The Board of Appeals yesterday approved a developer's plans to replace a condemned office building on Penniman Road with a seven-story, 44-unit condo building - next to a 36-unit building and surrounded by low-lying industrial buildings slated for demolition to make way for a three-building complex with more than 260 units.
As part of the approval, developers Howard and Jay Hirsh say they will ensure that at least 60% of the units at 30 Penniman Rd. - between Braintree and Hano street, - are owner-occupied rather than leased out or just held for investment.
Six of the units would be sold as affordable - three to people making no more than 80% of the Boston-area median income and three to people making up to 100% of it. Two first-floor units will be sold as lofts to artists.
The mayor's office and City Councilor Mark Ciommo backed the proposal, but both the Allston Civic Association and the Brighton Allston Improvement Association opposed the plans, at least not without further work.
ACA President Tony D'Isodoro said that the seven-story height sets a precedent for that part of Allston to get even taller - he said the association recently saw preliminary plans for a 14-story building at Linden and Cambridge streets, and he questioned plopping a seven-story building on the 26-foot-wide Penniman Road.
"These developers are getting emboldened on the envelope continually being pushed," he said. "Who are we building these condominiums for? Are we building them for investors or for residents of the community? ... Yes, Allston wants more condominiums, but they are not going to write a blank check to people just because they want to build more condominiums."

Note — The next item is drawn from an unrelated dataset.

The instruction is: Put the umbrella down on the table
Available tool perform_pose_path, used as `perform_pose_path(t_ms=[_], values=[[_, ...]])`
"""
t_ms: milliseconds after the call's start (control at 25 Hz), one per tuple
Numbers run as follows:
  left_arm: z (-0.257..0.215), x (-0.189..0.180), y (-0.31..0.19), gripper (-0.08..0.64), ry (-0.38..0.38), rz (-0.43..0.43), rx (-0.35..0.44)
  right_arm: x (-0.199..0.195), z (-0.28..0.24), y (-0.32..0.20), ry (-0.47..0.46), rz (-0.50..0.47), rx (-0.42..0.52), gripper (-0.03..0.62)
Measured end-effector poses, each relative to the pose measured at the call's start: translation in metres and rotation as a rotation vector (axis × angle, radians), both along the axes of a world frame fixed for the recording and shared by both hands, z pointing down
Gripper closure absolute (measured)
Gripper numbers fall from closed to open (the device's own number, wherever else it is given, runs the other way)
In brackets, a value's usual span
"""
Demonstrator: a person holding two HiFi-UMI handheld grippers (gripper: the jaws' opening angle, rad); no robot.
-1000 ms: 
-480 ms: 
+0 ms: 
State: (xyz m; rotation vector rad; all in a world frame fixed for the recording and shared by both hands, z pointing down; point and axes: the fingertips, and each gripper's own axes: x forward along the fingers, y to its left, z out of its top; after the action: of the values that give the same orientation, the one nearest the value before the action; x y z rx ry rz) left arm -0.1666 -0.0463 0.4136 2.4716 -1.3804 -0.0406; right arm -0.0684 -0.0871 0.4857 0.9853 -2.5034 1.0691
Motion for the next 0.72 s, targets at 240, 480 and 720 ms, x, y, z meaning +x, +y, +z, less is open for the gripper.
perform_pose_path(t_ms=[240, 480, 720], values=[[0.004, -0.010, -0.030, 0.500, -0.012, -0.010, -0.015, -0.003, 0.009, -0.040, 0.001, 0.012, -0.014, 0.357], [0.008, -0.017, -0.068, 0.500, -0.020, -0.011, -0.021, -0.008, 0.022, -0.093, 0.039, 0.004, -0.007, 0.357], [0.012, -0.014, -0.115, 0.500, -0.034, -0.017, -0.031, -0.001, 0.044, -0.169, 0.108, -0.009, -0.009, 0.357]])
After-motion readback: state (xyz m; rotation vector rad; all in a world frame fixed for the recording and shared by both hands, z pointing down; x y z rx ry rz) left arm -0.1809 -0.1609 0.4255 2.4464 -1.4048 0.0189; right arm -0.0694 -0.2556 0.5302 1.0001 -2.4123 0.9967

Annabela Gomes of the BAIA said her group wanted to see more affordable units in the building, and questioned why 100% of the units could not be deed restricted to owner occupancy. "We have an abundance of luxury apartments and condos" in the neighborhood, she said.

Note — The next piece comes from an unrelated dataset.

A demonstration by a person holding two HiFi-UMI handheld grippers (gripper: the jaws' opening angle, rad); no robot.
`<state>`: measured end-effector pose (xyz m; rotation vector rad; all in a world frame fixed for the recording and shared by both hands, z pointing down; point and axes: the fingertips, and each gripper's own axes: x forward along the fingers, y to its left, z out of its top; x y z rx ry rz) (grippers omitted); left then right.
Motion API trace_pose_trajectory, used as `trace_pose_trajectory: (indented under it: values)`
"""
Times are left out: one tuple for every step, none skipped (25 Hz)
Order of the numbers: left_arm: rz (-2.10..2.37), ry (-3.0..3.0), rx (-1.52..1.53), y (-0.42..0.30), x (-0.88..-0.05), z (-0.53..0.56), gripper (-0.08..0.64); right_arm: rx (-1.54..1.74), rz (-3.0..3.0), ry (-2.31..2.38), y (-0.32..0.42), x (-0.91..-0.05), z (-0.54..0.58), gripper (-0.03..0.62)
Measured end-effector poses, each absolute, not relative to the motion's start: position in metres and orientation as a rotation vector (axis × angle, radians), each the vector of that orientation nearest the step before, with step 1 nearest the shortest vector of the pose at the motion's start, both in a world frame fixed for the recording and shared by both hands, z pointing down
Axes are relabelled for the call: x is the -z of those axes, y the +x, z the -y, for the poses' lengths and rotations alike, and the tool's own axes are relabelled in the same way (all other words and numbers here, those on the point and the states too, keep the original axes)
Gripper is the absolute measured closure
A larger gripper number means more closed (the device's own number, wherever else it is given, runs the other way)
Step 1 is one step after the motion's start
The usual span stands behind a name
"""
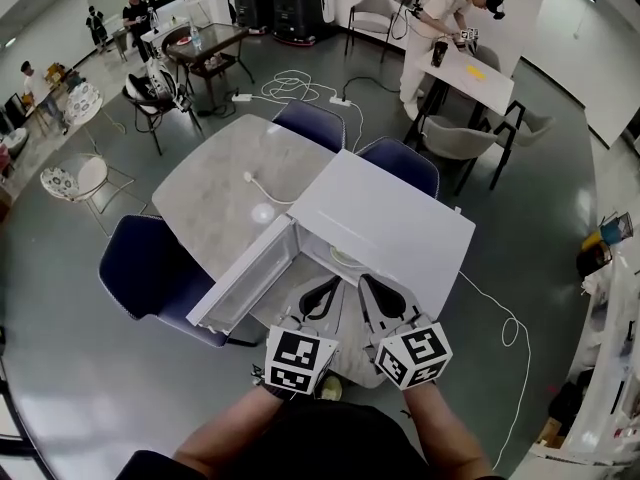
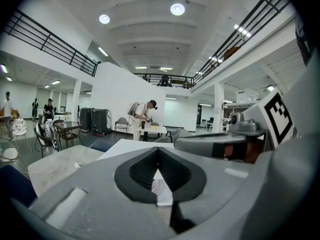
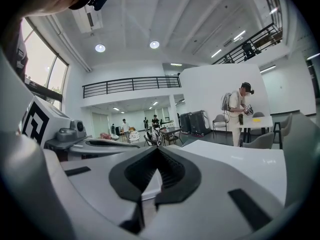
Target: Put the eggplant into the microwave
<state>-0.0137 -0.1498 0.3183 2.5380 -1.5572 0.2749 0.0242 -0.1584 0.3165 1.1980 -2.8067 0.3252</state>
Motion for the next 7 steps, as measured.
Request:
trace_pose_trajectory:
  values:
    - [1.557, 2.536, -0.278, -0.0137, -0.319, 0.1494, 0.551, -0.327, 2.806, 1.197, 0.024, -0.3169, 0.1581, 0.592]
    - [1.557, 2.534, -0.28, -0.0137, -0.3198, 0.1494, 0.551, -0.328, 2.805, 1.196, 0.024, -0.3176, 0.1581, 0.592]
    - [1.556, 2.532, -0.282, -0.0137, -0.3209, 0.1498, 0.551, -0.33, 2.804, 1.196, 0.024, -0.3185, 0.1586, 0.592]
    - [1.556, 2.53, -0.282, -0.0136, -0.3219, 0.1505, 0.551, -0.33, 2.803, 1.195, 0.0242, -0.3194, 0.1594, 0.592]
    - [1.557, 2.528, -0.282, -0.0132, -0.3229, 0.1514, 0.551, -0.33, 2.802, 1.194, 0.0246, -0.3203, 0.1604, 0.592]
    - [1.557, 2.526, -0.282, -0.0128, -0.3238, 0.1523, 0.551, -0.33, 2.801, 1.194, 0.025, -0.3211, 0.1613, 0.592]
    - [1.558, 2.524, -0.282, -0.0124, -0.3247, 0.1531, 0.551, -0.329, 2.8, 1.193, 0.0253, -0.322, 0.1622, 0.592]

Joe Hanley, attorney for the developers, though, said the project is far from luxury, that there's no way the Hirshes could sell luxury units in what is still largely a depressed industrial area. He said the developers themselves proposed making 51% of the units owner occupied and upped that to 60% as the urging of the neighborhood.
"This location is not Oak Square; it is a very challenging location," he said.

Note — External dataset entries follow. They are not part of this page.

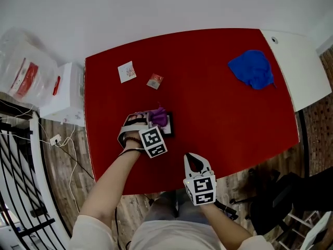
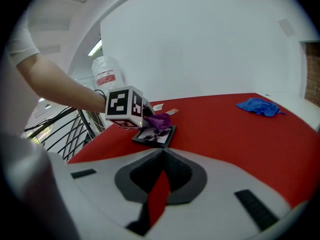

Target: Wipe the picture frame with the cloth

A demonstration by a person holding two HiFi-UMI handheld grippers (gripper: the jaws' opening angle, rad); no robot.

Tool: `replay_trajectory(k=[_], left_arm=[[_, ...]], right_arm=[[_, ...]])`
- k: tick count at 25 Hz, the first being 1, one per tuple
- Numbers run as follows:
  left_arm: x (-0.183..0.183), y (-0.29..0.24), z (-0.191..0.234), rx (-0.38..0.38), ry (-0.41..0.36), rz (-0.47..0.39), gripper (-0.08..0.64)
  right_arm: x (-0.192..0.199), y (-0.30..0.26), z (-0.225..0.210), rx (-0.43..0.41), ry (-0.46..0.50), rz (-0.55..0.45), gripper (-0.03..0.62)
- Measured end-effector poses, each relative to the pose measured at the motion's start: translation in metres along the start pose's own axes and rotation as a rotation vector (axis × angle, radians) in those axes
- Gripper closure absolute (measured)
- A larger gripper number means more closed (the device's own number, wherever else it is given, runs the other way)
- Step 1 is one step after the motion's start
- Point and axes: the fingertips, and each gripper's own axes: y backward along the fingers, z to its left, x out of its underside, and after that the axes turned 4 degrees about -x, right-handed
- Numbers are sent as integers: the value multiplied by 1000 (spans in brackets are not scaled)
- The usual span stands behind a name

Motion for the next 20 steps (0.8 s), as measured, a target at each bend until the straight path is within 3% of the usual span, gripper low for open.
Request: replay_trajectory(k=[5, 14, 20], left_arm=[[-1, 5, -16, 11, -17, 1, 499], [-6, 44, -72, 104, -58, -28, 499], [-6, 57, -80, 98, -73, -44, 499]], right_arm=[[4, 0, -13, 16, -9, 5, 588], [4, -5, -7, -3, 8, 10, 588], [6, -7, -1, -16, 5, 15, 589]])
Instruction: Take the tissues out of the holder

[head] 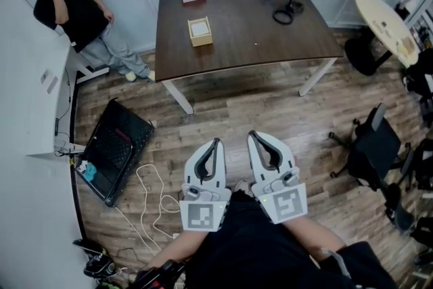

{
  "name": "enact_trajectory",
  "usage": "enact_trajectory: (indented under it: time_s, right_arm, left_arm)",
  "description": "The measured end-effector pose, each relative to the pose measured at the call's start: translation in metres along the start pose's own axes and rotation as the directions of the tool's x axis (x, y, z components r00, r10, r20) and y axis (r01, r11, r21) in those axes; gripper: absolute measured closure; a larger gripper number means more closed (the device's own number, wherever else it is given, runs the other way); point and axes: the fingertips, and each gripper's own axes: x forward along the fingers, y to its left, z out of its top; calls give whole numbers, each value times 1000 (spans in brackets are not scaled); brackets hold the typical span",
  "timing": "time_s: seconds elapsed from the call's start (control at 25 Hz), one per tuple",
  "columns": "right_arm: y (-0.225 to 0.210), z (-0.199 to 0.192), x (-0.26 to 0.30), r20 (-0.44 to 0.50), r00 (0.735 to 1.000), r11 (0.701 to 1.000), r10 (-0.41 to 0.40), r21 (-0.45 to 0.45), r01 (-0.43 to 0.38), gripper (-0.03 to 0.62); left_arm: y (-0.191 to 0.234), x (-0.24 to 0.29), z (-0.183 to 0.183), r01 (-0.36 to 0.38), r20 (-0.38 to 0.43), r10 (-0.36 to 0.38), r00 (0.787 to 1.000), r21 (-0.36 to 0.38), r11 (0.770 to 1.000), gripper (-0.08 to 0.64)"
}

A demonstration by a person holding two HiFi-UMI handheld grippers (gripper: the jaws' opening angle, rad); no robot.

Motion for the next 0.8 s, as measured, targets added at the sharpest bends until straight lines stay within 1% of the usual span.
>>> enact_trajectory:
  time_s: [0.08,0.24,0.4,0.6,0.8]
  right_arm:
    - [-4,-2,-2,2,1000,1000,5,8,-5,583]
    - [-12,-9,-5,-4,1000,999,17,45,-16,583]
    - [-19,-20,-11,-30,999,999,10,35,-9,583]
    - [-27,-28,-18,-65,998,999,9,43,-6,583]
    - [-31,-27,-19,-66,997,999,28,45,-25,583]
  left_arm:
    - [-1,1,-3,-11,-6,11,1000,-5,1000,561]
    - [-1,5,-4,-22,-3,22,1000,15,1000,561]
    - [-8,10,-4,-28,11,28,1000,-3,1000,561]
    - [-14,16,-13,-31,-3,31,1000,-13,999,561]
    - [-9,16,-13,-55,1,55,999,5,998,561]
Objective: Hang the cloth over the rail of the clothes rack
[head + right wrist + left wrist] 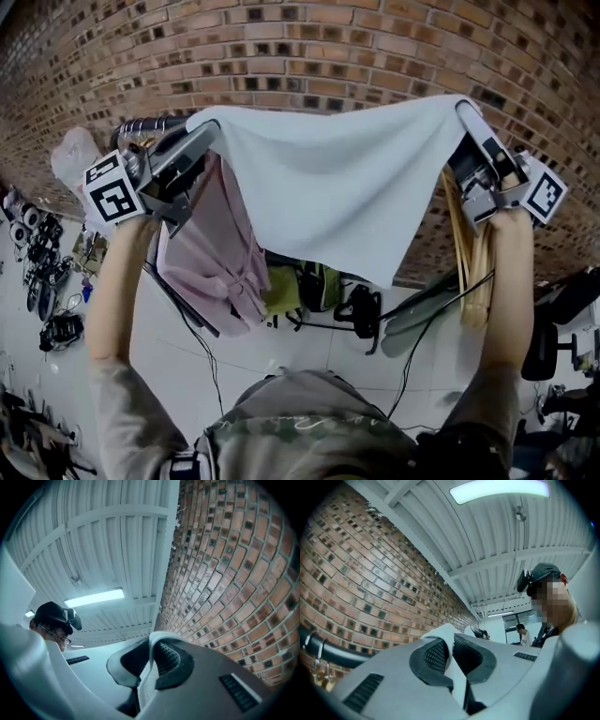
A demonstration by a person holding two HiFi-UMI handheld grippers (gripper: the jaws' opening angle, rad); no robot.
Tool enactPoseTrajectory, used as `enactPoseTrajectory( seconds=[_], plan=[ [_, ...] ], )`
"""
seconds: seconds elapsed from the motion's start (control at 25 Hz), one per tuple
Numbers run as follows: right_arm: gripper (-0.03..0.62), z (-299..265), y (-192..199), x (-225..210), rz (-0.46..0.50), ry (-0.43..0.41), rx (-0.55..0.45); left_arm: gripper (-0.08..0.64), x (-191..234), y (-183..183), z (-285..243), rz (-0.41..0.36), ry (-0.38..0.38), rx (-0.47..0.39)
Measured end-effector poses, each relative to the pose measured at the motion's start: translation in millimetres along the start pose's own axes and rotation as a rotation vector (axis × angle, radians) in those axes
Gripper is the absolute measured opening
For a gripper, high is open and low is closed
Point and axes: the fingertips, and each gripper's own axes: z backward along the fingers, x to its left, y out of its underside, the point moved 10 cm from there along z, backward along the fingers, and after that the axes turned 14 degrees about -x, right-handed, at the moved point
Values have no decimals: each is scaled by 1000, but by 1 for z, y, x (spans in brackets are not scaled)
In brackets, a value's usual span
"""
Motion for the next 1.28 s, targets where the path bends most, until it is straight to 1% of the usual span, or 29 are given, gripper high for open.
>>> enactPoseTrajectory(
  seconds=[0.08,0.2,0.28,0.32,0.4,0.48,0.6,0.68,0.88,1.0,1.2,1.28],
  plan=[
    [18,2,-3,2,0,2,-13,15,10,-13,-6,16,-15,-13],
    [18,5,-13,6,12,9,-18,15,27,-27,-21,60,-18,-14],
    [18,3,-18,8,18,4,-21,15,37,-37,-30,75,-23,-5],
    [18,1,-19,8,24,4,-17,15,42,-42,-33,70,-26,13],
    [18,0,-22,7,49,21,13,15,50,-49,-40,45,-29,82],
    [18,1,-23,4,77,56,62,15,60,-53,-42,39,-38,173],
    [18,5,-23,-1,92,85,134,15,72,-52,-40,78,-53,272],
    [18,7,-22,-4,81,85,157,15,76,-50,-38,92,-56,306],
    [18,3,-19,-7,46,99,154,15,82,-48,-39,89,-48,300],
    [18,4,-19,-6,53,116,189,15,85,-46,-38,124,-45,314],
    [18,9,-20,-6,71,128,235,15,85,-41,-36,190,-16,317],
    [18,10,-17,-6,71,134,260,15,85,-37,-33,202,-15,331]
  ],
)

He said that he would have loved to spend more time trying to work out an agreement with the neighborhood groups but that timing just would not permit it. The Hirshes are planning to take advantage of the work being done by the Michaels Group on the larger three-building complex on Rugg Road and that requires them to start work at the same time as the Michaels Group - starting early in 2019.
The BPDA approved the project last month.